Science Minister George Freeman has announced that Airbus has been awarded a new European Space Agency (ESA) contract for the FORUM mission.
The UK, which is involved in the mission thanks to the UK Space Agency’s membership of ESA, committed over £200 million in Earth Observation missions, including FORUM, in 2019.
Scientists at Imperial College London provided key support to ESA in defining FORUM’s science objectives and, today, Airbus has been awarded a €160 million contract to build the satellite in Stevenage.
Imperial’s Professor Helen Brindley explains how the mission will improve the accuracy of climate change forecasts and help scientists see the Earth through new eyes.
FORUM has been a long time in the making.
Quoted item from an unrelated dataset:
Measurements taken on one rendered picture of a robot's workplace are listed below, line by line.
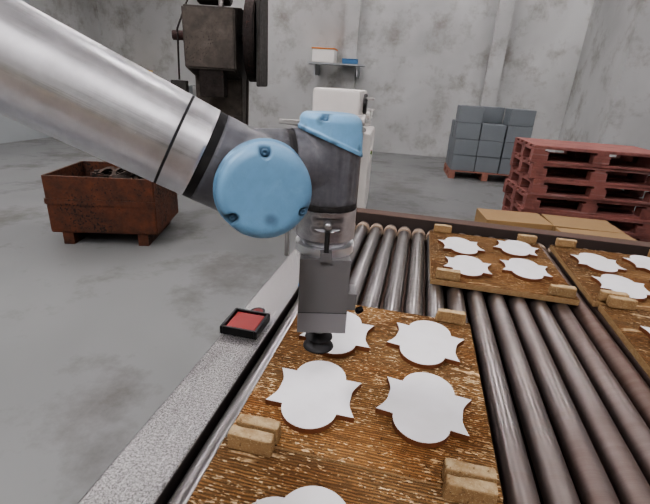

In the 1990s, as a PhD student working with Professor John Harries at Imperial, I used what were, at the time, sophisticated modelling tools to simulate what we might expect the Earth to look like if viewed from space in the far-infrared, or at wavelengths between around 15-100 microns (0.015 - 0.1 mm).
Over the intervening period there have been numerous satellite instruments measuring the Earth’s outgoing energy to space in the mid-infrared (wavelengths between around 4-15 microns).
However, FORUM will be the first mission to measure the spectrum with high spectral resolution and accuracy across the far-infrared.
But why should we care about the far-infrared?
Well, if our simulations are right, on the global average the region is responsible for over half of the Earth’s emission to space. Put another way, atmospheric absorption within the far-infrared makes a major contribution to the Earth’s Greenhouse effect.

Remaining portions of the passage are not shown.